# PROBLEM DETAILS:
Word for word, restate the lines from the start of the data below through the line containing "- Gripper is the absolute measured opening".

# AVAILABLE DATA:
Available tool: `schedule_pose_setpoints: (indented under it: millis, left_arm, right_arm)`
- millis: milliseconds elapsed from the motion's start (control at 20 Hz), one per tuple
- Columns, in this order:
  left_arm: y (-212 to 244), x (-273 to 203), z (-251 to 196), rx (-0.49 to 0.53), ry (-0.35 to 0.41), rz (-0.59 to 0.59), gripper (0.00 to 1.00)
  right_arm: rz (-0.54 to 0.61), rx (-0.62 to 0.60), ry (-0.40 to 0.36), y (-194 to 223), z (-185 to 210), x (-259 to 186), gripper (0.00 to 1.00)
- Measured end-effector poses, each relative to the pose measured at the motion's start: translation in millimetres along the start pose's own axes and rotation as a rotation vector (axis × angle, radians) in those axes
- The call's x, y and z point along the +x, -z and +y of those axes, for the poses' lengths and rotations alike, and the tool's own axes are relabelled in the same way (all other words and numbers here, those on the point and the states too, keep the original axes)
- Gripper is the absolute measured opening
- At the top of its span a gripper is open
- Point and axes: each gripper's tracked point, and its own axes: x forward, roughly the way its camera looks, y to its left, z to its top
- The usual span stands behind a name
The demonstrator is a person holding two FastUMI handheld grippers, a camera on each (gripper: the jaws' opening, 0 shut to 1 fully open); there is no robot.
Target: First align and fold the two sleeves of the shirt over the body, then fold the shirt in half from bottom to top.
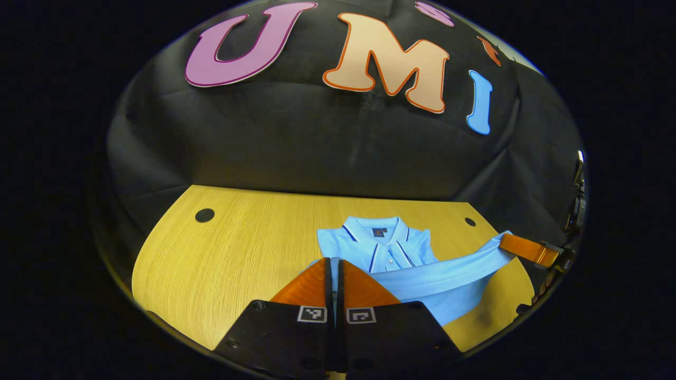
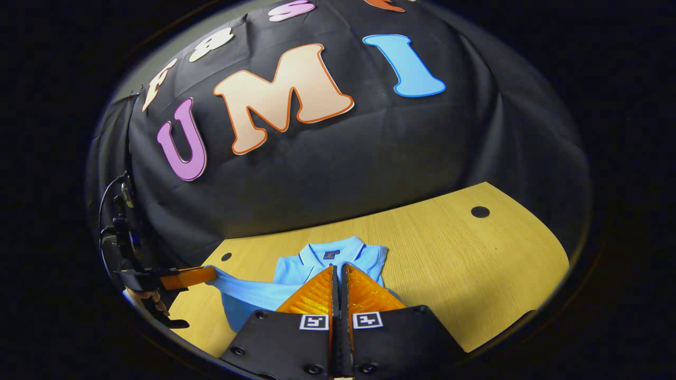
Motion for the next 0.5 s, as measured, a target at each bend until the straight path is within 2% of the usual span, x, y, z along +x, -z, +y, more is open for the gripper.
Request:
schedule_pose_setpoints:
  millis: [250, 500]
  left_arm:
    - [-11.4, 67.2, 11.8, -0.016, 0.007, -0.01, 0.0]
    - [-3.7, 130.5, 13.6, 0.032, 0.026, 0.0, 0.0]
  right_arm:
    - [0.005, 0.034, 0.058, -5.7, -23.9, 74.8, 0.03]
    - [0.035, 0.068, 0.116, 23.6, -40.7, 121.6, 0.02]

# ANSWER SPACE:
Available tool: `schedule_pose_setpoints: (indented under it: millis, left_arm, right_arm)`
- millis: milliseconds elapsed from the motion's start (control at 20 Hz), one per tuple
- Columns, in this order:
  left_arm: y (-212 to 244), x (-273 to 203), z (-251 to 196), rx (-0.49 to 0.53), ry (-0.35 to 0.41), rz (-0.59 to 0.59), gripper (0.00 to 1.00)
  right_arm: rz (-0.54 to 0.61), rx (-0.62 to 0.60), ry (-0.40 to 0.36), y (-194 to 223), z (-185 to 210), x (-259 to 186), gripper (0.00 to 1.00)
- Measured end-effector poses, each relative to the pose measured at the motion's start: translation in millimetres along the start pose's own axes and rotation as a rotation vector (axis × angle, radians) in those axes
- The call's x, y and z point along the +x, -z and +y of those axes, for the poses' lengths and rotations alike, and the tool's own axes are relabelled in the same way (all other words and numbers here, those on the point and the states too, keep the original axes)
- Gripper is the absolute measured opening

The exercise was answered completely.